As we celebrate and commemorate National Indigenous Peoples Day — and National Indigenous History Month in June — we are also reminded there is still much work that needs to be done to appreciate and acknowledge the past, as we strive for a better future. The painful legacy of the residential school system, marked by continued discoveries of hundreds of unmarked graves at sites across the country, is a reminder of the injustice endured by First Nations, Métis and Inuit people across the country for centuries.
As a national leader in post-secondary education, the University of Saskatchewan has a responsibility to inform and to teach about this dark chapter in the story of Canada, and to also shine a spotlight on the ongoing contributions of Indigenous peoples. This is a day dedicated to recognizing, respecting and reflecting on the rich and diverse history and perspectives of First Nations, Métis and Inuit peoples, as we commit to creating positive change with — and for — Indigenous communities across the country.

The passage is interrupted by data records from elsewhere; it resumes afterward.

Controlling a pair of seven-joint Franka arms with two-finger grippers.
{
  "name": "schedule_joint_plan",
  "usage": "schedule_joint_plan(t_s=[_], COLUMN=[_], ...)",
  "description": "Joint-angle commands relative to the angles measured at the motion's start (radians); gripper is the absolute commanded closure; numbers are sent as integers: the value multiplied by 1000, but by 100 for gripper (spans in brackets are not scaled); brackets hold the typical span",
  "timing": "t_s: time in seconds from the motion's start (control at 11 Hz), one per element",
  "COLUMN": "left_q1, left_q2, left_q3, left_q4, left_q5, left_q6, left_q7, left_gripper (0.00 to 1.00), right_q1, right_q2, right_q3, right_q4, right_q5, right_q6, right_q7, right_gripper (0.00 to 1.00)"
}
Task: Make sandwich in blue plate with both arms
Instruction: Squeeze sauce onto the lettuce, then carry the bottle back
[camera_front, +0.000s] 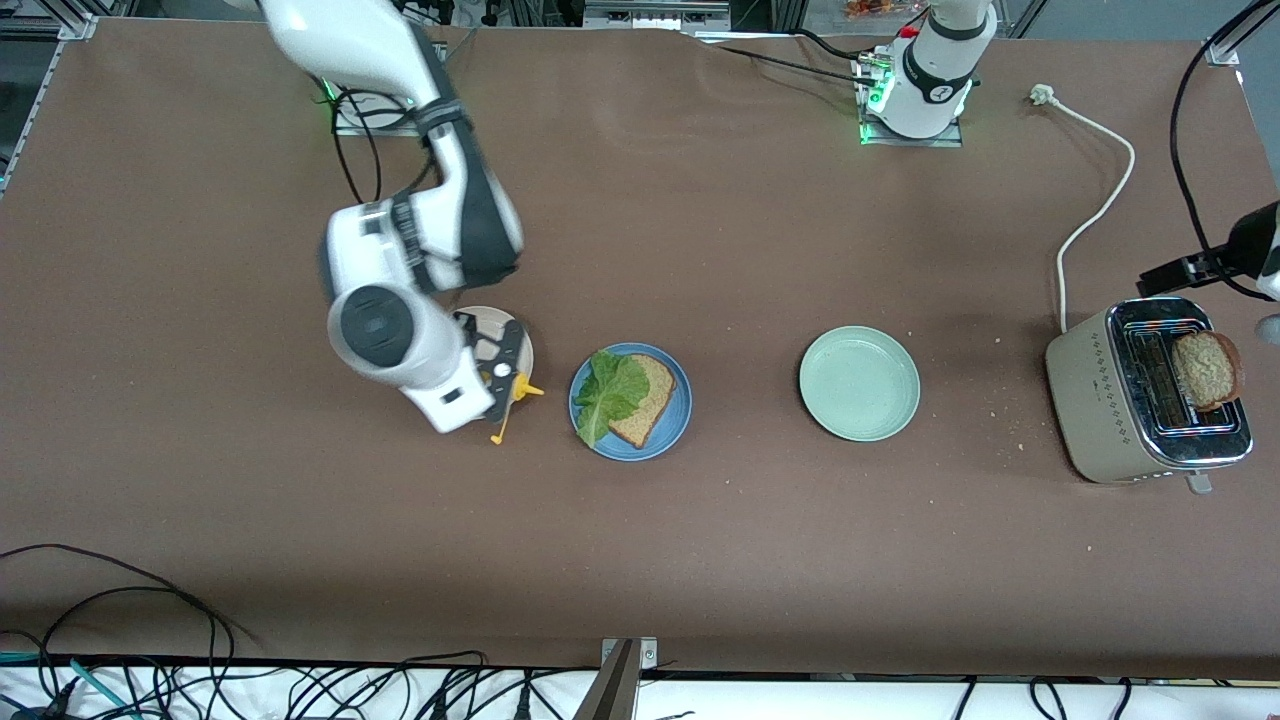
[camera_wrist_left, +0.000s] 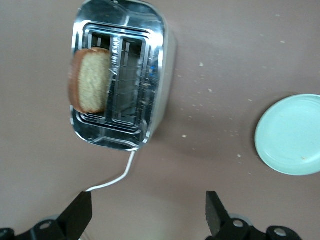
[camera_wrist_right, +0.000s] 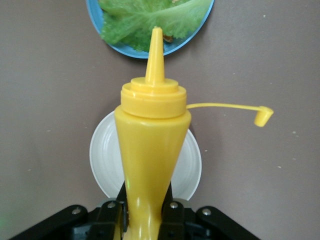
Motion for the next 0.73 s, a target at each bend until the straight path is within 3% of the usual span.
schedule_joint_plan(t_s=[0.0,0.27,0.64], left_q1=[80,194,273], left_q2=[118,212,305], left_q3=[-6,-6,-8], left_q4=[137,203,213], left_q5=[62,59,45], left_q6=[-2,19,85], left_q7=[134,338,406], left_gripper=[0,0,0], right_q1=[-131,-269,-453], right_q2=[-11,-7,58], right_q3=[24,27,37], right_q4=[4,-27,-80], right_q5=[171,315,497], right_q6=[-119,-237,-349], right_q7=[-234,-522,-897], right_gripper=[73,73,73])
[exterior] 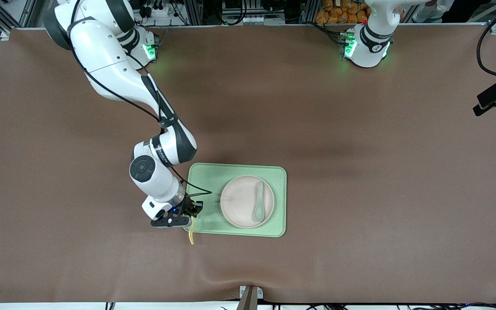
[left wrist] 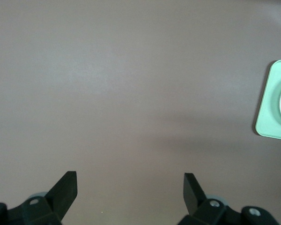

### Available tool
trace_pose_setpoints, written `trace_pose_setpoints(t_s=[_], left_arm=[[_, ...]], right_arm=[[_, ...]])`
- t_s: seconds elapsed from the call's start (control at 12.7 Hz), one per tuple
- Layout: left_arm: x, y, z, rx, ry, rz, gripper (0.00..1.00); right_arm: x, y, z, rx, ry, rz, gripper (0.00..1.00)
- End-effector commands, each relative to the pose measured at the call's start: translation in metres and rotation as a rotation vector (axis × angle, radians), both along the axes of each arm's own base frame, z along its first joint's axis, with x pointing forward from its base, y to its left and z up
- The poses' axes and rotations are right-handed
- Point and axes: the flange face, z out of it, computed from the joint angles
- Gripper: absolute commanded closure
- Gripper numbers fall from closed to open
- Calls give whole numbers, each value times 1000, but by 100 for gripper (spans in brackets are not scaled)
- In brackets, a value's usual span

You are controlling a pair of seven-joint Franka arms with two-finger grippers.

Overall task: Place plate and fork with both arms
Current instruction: 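Lift the yellow fork off the plate with the right gripper, then lower the fork onto the tray beside the plate and open the right gripper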

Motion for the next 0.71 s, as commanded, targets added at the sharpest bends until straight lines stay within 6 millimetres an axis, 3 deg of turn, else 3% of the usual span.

Guiding the university’s path to progress is the new Indigenous Strategy, the first in the country created solely by Indigenous faculty, staff, students, alumni, Traditional Knowledge Keepers and Language Teachers and other community members, and generously gifted to USask by Elders last summer. The strategy, complemented by the university’s Equity, Diversity, and Inclusion (EDI) Policy and the work underway to create the university’s EDI Strategy and Action Plan, marks USask’s journey on the road to reconciliation.
The university’s ongoing commitment to Indigenization is one of the foundations of our University Plan 2025 to be the university the world needs. The world needs more space for Indigenous scholarship, and to encourage, support and promote Indigenous ways of knowing, woven throughout all courses, classes and programs.
USask is committed to building a strong foundation for a better tomorrow and to embracing manachitowin — respecting one another. However you choose to commemorate the 26th National Indigenous Peoples Day on the summer solstice — marking the longest day of light in the year — we hope you do take the time to reflect and to re-commit to your own role in reconciliation as we work together in building equitable, diverse, and inclusive communities and a Canada for all.